Exemplary embodiments of an estimation device, an estimation method, and a computer program product will be explained below in detail with reference to the accompanying drawings. The present invention is not limited to the following embodiments.

First Embodiment

A case where a notification result of a voice recognition pattern etc. is controlled does not require beam forming, and general direction information such as the left and right estimation may be obtained, for example. Moreover, when a target sound source is not completely fixed and moves slightly, or when a distance between microphones is changed, for example, strict direction estimation may not be useful. On the other hand, direction determination may be required to be robust for ambient noise.

Hereinafter, an estimation device according to the first embodiment that can save computational cost and enhance noise immunity will be described.

At first, an arrangement example of a plurality of microphones according to the first embodiment will be described.

Arrangement Example of Plurality of Microphones

FIG. 1 is a diagram illustrating an arrangement example of a plurality of microphones L and R according to the first embodiment. An example illustrated in FIG. 1 illustrates an automotive use case. The estimation device according to the first embodiment estimates a general arrival direction (left or right in the example of FIG. 1) of a sound source from information acquired by the two microphones L and R. The general arrival direction of the sound source is utilized for device control by a keyword detected by voice recognition, for example.
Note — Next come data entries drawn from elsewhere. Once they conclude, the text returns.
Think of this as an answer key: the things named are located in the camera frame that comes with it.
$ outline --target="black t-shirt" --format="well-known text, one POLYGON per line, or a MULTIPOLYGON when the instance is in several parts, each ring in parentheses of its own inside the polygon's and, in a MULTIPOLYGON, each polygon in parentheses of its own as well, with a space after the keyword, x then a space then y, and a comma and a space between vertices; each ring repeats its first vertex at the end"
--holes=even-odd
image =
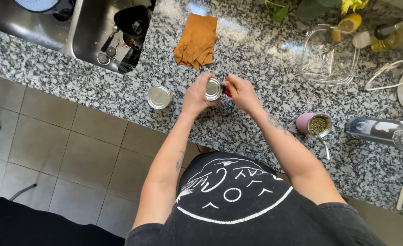
POLYGON ((200 154, 178 191, 165 224, 134 228, 127 246, 385 245, 351 206, 317 206, 274 170, 238 154, 200 154))

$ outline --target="forearm tattoo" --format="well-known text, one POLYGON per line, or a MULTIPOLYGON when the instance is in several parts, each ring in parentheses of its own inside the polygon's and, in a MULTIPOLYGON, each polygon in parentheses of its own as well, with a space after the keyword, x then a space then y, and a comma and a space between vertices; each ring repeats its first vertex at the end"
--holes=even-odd
POLYGON ((183 157, 185 156, 185 152, 184 151, 179 151, 179 153, 182 155, 176 162, 176 171, 179 171, 180 168, 182 167, 182 163, 183 163, 183 157))
POLYGON ((291 134, 291 132, 287 131, 285 127, 283 127, 271 114, 268 114, 268 123, 274 126, 276 129, 283 130, 286 136, 292 137, 294 138, 294 141, 297 141, 297 139, 291 134))

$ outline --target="dish towel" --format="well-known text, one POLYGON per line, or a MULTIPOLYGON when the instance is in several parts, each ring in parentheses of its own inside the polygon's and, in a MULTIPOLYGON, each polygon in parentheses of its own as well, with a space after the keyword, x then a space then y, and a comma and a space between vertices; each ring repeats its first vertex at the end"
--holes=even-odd
POLYGON ((190 13, 186 21, 182 36, 174 49, 174 58, 177 64, 193 66, 195 70, 200 65, 214 63, 214 44, 218 37, 217 19, 212 16, 201 16, 190 13))

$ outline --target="lemon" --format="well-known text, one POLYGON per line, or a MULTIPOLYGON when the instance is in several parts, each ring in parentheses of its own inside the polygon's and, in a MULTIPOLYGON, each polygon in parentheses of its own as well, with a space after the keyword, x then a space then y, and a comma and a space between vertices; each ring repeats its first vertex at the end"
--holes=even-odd
MULTIPOLYGON (((338 23, 338 26, 343 33, 352 33, 358 29, 358 27, 361 25, 361 22, 362 17, 360 14, 348 14, 340 21, 340 23, 338 23)), ((331 37, 333 40, 338 42, 341 41, 340 30, 336 28, 332 29, 331 37)))

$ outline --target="white handle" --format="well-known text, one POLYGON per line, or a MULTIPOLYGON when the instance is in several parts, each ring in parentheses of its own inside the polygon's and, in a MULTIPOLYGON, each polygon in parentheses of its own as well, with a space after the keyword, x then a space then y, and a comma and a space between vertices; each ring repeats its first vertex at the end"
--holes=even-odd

Specifically, for example, an in-vehicle entertainment operation (for example, operation by voice input of a user such as “music playback”) such as music, television, and radio can consider device control that responds to anyone's voice. In the example of FIG. 1, the device control by the in-vehicle entertainment operation responds to both of a voice (i.e., voice of user sitting in passenger seat) coming from the right and a voice (i.e., voice of driver sitting in driver seat) coming from the left.

Moreover, for example, driving assistance control by a keyword (e.g., “rear monitor” etc.) of the driving operation can consider a case where the control responds to only a voice of the driver of the driver seat. In the example of the driving assistance control illustrated in FIG. 1, the control responds to a voice (i.e., voice of driver sitting in driver seat) coming from the left and does not respond to a voice (i.e., voice of user sitting in passenger seat) coming from the right.

Note that the estimation device according to the first embodiment can also estimate general arrival directions such as the up and down and the front and rear as well as the left and right depending on the arrangement of the plurality of microphones. Moreover, the number of the plurality of microphones (the plurality of channels) is not limited to two, and may be three or more.

Example of Functional Configuration

FIG. 2 is a diagram illustrating an example of a functional configuration of an estimation device 10 according to the first embodiment. The estimation device 10 according to the first embodiment includes a conversion module 1, a delay module 2, a spatial correlation calculation module 3, a spatial correlation calculation module 4, a spatial correlation filter module 5, a direction estimation module 6, and a control module 7.

The conversion module 1 converts an acoustic signal input from the microphone L into a frequency spectrum X[0] [size] by performing time frequency conversion. Herein, [0] indicates the number of channels indicating the input from the microphone L. [size] indicates a number of a frequency bin. For example, the time frequency conversion is calculated by a process such as fast Fourier transform and discrete Fourier transform.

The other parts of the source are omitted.